Genetic Diseases and Bioinformatics
Genetic Diseases and Bioinformatics
The increasingly large amounts of biological data, generated as a result of the Human Genome Project and other recently sequenced genomes, not to mention several ongoing sequencing projects, has led to a dramatic expansion in the discipline of bioinformatics.The magnitude of the generated data requires the implementation of powerful computational methods for data analysis. However, fruitful analysis of this data requires cooperation between multiple disciplines, including computer science, mathematics, statistics, genetics and molecular biology. Successful collaboration among these communities should lead to discoveries that will further enable the development of unifying global perspectives and principles in biology that can be applied to the advancement of medical research.
Select Research Projects:
MO-1, Novel Obesity Gene: Genotype and Phenotype Characterization of Obese and Lean Arab Groups from the Galilee
This project aims at building a comprehensive clinical and biochemical database for families with obesity and leanness from Sakhnin city, to further analyze the MO-1 gene in the individuals from these families, by examining the MO-1 gene sequence alterations including mutations and SNPs and to characterize the metabolic and biochemical significance of the MO-1 gene's new alterations at the cell level.
Researchers: Dr. Malik Yousef (PI), Dr. Adel Shalata and Dr. Naim Najami, R&D Center, the Galilee Society. Fund: Ministry of science and technology).
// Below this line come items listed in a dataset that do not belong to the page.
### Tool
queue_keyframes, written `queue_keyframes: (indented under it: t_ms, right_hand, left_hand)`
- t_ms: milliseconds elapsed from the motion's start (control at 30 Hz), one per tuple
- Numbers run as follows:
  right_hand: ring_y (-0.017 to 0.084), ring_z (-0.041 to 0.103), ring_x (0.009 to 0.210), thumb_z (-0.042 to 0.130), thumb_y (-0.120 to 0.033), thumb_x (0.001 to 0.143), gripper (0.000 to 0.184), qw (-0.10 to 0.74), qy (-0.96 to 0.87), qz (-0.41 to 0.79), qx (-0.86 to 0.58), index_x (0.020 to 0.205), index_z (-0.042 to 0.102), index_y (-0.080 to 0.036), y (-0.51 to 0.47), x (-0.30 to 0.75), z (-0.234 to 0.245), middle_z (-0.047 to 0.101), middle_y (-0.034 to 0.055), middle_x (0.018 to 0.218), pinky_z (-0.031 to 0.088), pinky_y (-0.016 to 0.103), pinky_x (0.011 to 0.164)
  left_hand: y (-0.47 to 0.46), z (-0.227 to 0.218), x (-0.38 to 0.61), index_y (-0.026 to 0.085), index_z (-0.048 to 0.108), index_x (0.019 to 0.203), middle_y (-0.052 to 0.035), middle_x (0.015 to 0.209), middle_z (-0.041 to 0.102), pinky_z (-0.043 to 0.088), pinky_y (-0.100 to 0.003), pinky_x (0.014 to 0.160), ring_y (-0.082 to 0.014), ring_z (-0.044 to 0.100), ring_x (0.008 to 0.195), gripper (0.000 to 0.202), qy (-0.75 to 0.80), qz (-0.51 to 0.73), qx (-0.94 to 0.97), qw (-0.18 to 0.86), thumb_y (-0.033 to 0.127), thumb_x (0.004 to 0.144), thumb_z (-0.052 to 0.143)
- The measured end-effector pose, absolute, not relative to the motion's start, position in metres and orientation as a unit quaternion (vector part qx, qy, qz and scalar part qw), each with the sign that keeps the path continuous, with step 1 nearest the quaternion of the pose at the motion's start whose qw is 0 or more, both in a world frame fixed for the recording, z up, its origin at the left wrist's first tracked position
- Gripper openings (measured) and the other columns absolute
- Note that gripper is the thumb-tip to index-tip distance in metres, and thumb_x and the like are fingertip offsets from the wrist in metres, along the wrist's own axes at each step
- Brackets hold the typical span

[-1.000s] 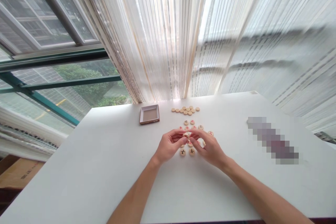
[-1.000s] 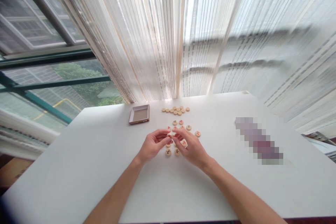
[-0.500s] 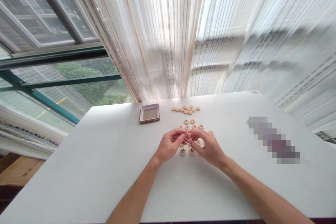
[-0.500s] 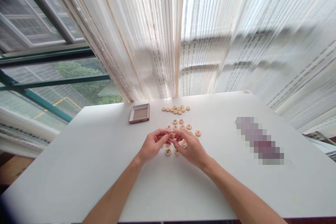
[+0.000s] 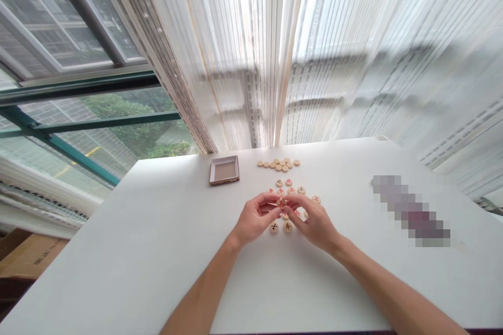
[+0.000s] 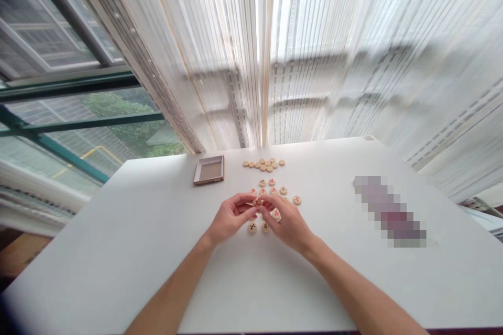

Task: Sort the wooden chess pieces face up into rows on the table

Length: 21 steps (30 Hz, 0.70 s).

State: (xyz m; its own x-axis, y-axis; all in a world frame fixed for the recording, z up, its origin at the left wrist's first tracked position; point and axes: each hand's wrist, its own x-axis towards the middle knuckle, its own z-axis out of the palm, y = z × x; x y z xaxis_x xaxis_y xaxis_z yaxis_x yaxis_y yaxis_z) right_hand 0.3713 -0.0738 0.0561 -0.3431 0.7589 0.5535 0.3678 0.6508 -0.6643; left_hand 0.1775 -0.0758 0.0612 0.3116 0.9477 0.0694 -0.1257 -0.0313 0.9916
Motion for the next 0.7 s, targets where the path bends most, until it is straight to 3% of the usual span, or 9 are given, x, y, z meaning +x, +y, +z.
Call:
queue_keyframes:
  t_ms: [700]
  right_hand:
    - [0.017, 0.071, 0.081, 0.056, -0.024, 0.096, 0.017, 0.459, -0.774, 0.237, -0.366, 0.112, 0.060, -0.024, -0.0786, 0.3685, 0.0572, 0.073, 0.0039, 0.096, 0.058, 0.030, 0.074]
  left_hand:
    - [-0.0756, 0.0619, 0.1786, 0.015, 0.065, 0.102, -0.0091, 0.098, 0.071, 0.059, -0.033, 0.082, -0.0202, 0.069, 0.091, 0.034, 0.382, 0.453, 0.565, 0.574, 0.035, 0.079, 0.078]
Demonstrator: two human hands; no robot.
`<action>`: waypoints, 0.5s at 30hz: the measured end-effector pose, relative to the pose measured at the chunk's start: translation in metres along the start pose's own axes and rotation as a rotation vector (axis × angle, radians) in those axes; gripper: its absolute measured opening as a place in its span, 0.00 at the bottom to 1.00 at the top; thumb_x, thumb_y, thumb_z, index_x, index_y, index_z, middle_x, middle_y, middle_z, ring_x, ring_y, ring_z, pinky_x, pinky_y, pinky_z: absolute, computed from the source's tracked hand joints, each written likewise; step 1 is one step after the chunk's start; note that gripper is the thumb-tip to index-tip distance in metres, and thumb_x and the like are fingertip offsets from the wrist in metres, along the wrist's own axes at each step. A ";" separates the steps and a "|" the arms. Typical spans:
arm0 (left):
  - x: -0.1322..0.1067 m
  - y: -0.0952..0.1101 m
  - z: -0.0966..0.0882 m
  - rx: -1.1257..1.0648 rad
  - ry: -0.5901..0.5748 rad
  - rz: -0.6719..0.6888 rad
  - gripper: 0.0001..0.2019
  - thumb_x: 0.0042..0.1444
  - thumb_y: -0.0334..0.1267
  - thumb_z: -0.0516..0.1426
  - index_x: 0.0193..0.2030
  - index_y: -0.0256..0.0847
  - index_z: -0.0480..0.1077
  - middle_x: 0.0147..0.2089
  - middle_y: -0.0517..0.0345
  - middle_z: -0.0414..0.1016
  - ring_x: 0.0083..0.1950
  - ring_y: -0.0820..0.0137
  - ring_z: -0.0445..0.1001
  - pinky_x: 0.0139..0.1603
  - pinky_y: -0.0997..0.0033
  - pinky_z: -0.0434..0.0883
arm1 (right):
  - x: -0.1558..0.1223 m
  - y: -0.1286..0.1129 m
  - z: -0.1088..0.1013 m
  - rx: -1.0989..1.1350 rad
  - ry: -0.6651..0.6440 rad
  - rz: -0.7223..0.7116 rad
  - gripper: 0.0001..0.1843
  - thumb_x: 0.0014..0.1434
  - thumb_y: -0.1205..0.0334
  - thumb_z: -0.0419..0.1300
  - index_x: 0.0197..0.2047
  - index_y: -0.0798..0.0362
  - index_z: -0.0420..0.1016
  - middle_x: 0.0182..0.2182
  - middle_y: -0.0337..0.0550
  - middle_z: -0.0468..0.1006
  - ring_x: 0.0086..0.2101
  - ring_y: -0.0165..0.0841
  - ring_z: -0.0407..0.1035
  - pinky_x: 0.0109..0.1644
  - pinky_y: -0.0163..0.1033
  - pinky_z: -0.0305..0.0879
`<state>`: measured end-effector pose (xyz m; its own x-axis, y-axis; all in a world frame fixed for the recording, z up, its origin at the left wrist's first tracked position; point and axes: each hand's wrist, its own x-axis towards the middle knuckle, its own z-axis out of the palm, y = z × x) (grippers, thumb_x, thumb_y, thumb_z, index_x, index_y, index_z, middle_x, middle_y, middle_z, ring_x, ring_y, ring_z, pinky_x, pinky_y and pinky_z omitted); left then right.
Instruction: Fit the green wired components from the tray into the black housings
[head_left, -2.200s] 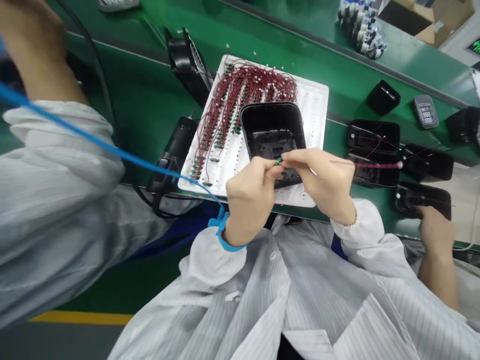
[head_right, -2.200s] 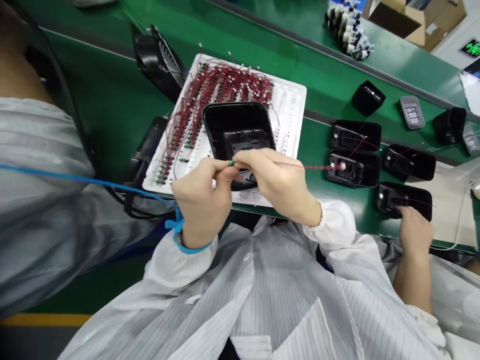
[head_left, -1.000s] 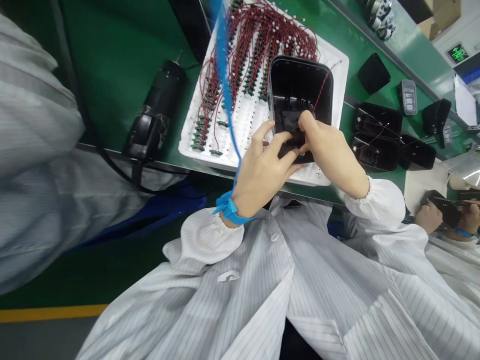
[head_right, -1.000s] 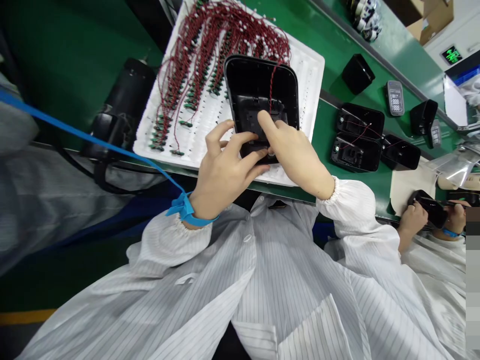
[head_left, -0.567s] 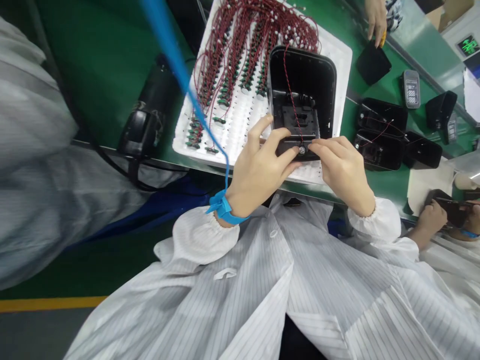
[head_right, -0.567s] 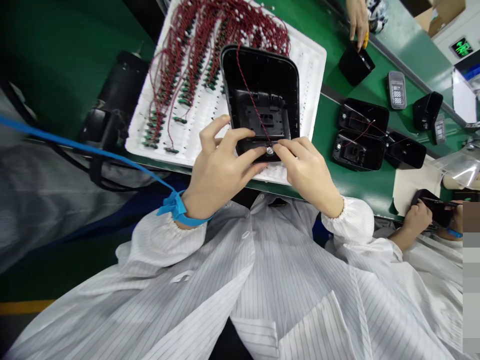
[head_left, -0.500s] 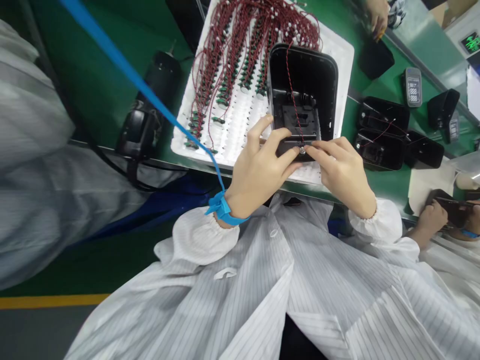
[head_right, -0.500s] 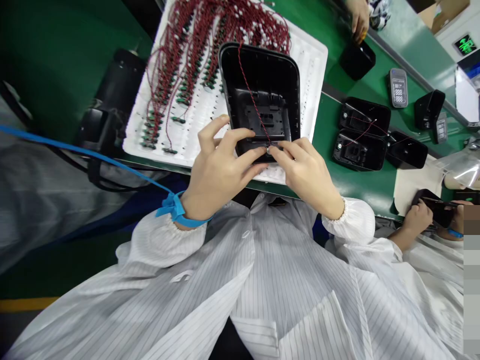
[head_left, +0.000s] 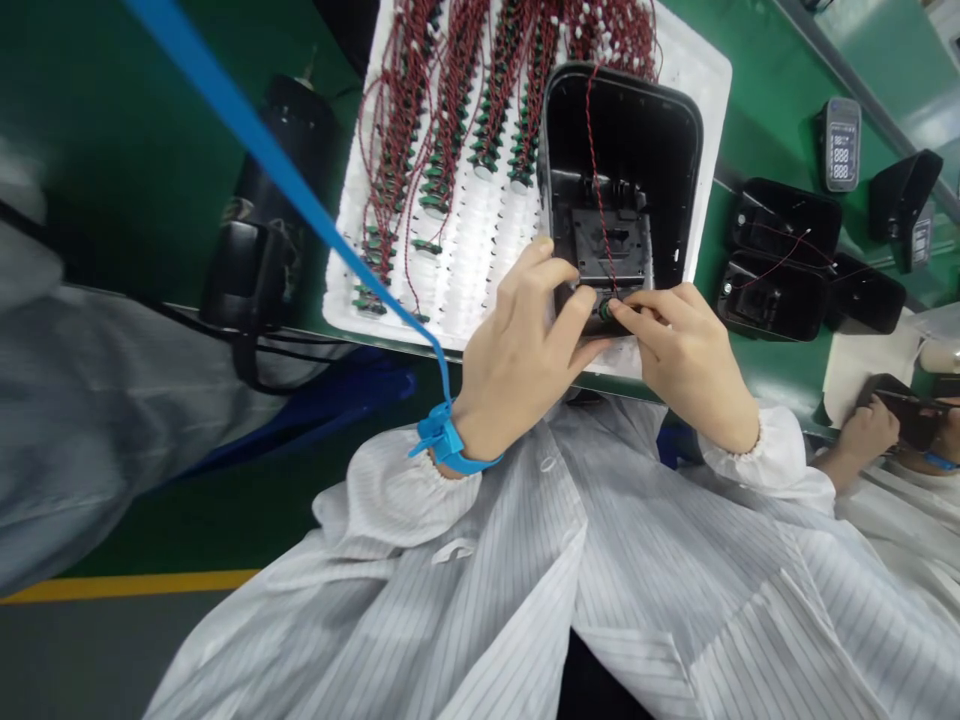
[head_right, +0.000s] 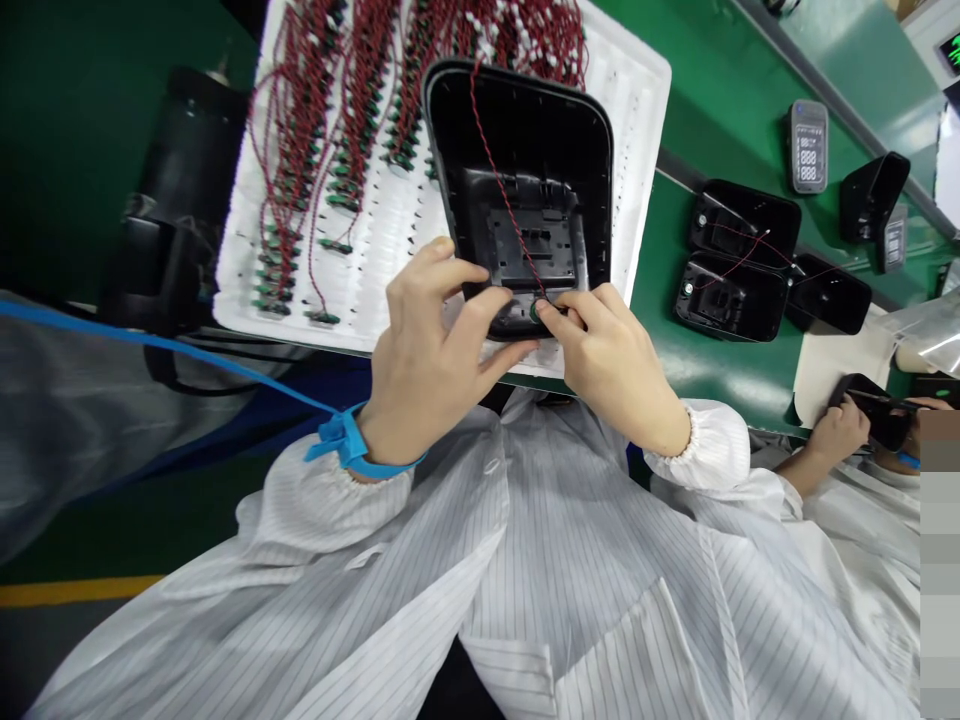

Classification and Biomarker Identification Using Gene Network Modules and Support Vector Machines
Classification using microarray datasets is usually based on a small number of samples for which tens of thousands of gene expression measurements have been obtained. The selection of the genes most significant to the classification problem is a challenging issue in high dimension data analysis and interpretation. A previous study with SVM-RCE (Recursive Cluster Elimination), suggested that classification based on groups of correlated genes sometimes exhibits better performance than classification using single genes. Large databases of gene interaction networks provide an important resource for the analysis of genetic phenomena and for classification studies using interacting genes. We now demonstrate that an algorithm which integrates network information with recursive feature elimination based on SVM exhibits good performance and improves the biological interpretability of the results. We refer to the method as SVM with Recursive Network Elimination (SVM-RNE).
Researchers: Dr. Malik Yousef (PI), R & D center, the Galilee society; Mohamed Ketany, Al-Qasemi Academic College, Baqa Algharbiya, Dr. Larry Manevitz , Computer Science Department, Haifa University; Haifa; Dr. Louise Showe and Dr. Michael Showe, Molecular Oncogenesis/Systems Biology Program, The Wistar Institute, Philadelphia. Fund: Ministry of science and technology.
MicroRNA Target Genes Prediction Using Machine Learning Approaches
The application of one-class machine learning is gaining attention in the bioinformatics field due to the fact that many biological data were obtained from the target class only (positive class) without clear information about the control class. Also, sometimes the generation of the negative class is based on some unreliable assumptions. Different studies have described the use of two-class machine learning to predict microRNAs (miRNAs) gene target. Most of these methods require the generation of an artificial negative class. However, the generation of the negative class might affect the performance of the classifier dramatically and might yield a biased estimate of performance. We present study using one-class machine learning for miRNA target discovery and compare one-class to two-class approaches using a zero-norm for feature selection. The usage of this simple feature selection cause an improving of the one-class results, where in some cases reaches the performance of the two-class approach. The maingoal of this research is to develop a computational algorithm in order to predict the target for the miRNA.
Researchers: Dr. Waleed Khalifa- post doctorate; Dr. Malik Yousef (supervisor), R&D Center, the Galilee Society. Fund: Ministry of Science and Technology (Levi-Eshkol grant).